Hch 2,1-11: “Cada uno los oímos hablar de las maravillas de Dios en nuestra propia lengua”.
Sal 103: Envía tu Espíritu, Señor, y repuebla la faz de la tierra.
1Co 12,3-7.12-13: Nadie puede decir: “Jesús es Señor” si no es bajo la acción del Espíritu Santo.
Jn 20,19-23: “Recibid el Espíritu Santo”.
Hemos aprendido a esperar tres días desde la muerte del Maestro para que nos sorprendiera resucitado de entre los muertos. Lo anunció y cumplió su profecía. Luego contamos otros cuarenta días, apareciéndose a sus discípulos glorioso, dándoles instrucciones con la promesa de enviarles su Espíritu. Nos hemos dejado enseñar sobre la carne eternizada del Hijo, de la que nosotros, hijos, un día participaremos. Diez días más tarde, a los cincuenta de su resurrección, se hizo patente el envío del Espíritu Santo, llevó a cabo su promesa. Y, desde entonces, ya solo es tiempo para contar las maravillas del Señor con cuentas de eternidad allí donde se le deja actuar a su Espíritu, que hace fecundo cuanto empapa. Es decir, Dios se ha dado todo, conforme a la capacidad humana, acrecentada prodigiosamente en Jesucristo, que nos ha hecho hábiles para la herencia celeste y desde entonces es momento de heredar. Solo podremos recibir la herencia por el Espíritu de Dios enviado sobre nosotros, por el que se abren los poros humanos a recibir los regalos divinos.

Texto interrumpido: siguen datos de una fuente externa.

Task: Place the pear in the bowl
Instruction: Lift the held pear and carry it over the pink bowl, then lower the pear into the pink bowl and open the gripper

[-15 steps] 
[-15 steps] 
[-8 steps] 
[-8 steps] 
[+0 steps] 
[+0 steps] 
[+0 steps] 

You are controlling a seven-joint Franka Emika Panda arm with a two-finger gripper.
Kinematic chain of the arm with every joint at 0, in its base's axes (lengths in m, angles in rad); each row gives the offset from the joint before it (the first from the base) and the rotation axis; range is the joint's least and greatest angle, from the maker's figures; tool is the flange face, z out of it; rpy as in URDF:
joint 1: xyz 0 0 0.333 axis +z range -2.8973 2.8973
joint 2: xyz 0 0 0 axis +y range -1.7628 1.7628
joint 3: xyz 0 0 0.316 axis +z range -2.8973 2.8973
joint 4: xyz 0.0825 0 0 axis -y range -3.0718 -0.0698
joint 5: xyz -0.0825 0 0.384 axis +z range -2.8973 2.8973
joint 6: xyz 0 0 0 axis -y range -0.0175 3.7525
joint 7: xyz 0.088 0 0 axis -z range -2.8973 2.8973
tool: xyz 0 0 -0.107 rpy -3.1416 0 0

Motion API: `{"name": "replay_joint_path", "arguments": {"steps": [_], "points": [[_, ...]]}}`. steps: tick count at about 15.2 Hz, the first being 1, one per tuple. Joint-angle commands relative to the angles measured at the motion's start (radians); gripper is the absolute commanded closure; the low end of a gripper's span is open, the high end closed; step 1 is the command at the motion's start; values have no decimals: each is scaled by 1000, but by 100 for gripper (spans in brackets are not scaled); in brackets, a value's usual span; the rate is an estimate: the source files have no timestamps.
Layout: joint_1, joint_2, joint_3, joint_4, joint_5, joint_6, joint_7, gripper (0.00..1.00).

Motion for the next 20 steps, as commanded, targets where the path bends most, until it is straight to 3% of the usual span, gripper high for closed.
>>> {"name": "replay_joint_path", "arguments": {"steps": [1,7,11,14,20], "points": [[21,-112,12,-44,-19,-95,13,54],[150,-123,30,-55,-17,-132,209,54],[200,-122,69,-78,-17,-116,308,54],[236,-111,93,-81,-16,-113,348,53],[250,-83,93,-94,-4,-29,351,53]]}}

Aquí estamos los herederos de la misericordia divina y queremos lo nuestro, lo prometido por el Padre que nos comunicó su Hijo. No nos conformaremos con menos; por justicia, por la justicia del Hijo encarnado, sacrificado en la cruz y resucitado. No vamos a poner más empeño que en pedir lo que nos corresponde: el don de sabiduría, para asomarnos a las entrañas divinas y asombrarnos de su proyecto de amor para el mundo; el don de inteligencia, que nos haga gustar la riqueza de la fe con mayor acogida y sentimiento; el don de consejo, para discernir la voluntad de Dios y escogerla; el don de fortaleza, que nos robustece al modo de Cristo y hace nuestra debilidad poderosa; el donde ciencia, para descubrir las manos de Dios en su creación y amarlo a Él en todas las cosas; el don de piedad, que nos hace sensibles a la belleza divina y nos dispone a alabarlo y adorarlo; el don del temor de Dios, con el que no esperaremos otra cosa que el encuentro con el Señor, sirviéndolo en todo, y el rechazo del pecado.
Hemos de aprender a aprovechar tantos dones para pronunciar el nombre de Jesucristo como nuestro Dios y Señor; para dar gracias sin descanso a Dios nuestro Padre; para el trabajo para el Reino de los cielos como servidores de todos; a la unidad, en la pluralidad de carismas, ministerios y bellezas humanas, como Dios es uno en la diversidad de personas divinas. Hemos de ponernos a trabajar para que todos los ámbitos de la labor humana, y sus descansos, estén abiertos a la presencia de Dios y Él los santifique. Hemos de estar dispuestos al trabajo constante para que este mundo sea transfigurado por el Espíritu Santo y adquiera su condición gloriosa para el que fue creado.
Que el Espíritu Santo ponga todo, y nosotros, alegres, pongamos el resto: sencillamente apertura para dejarnos empapar por su presencia y que Dios nos moldee.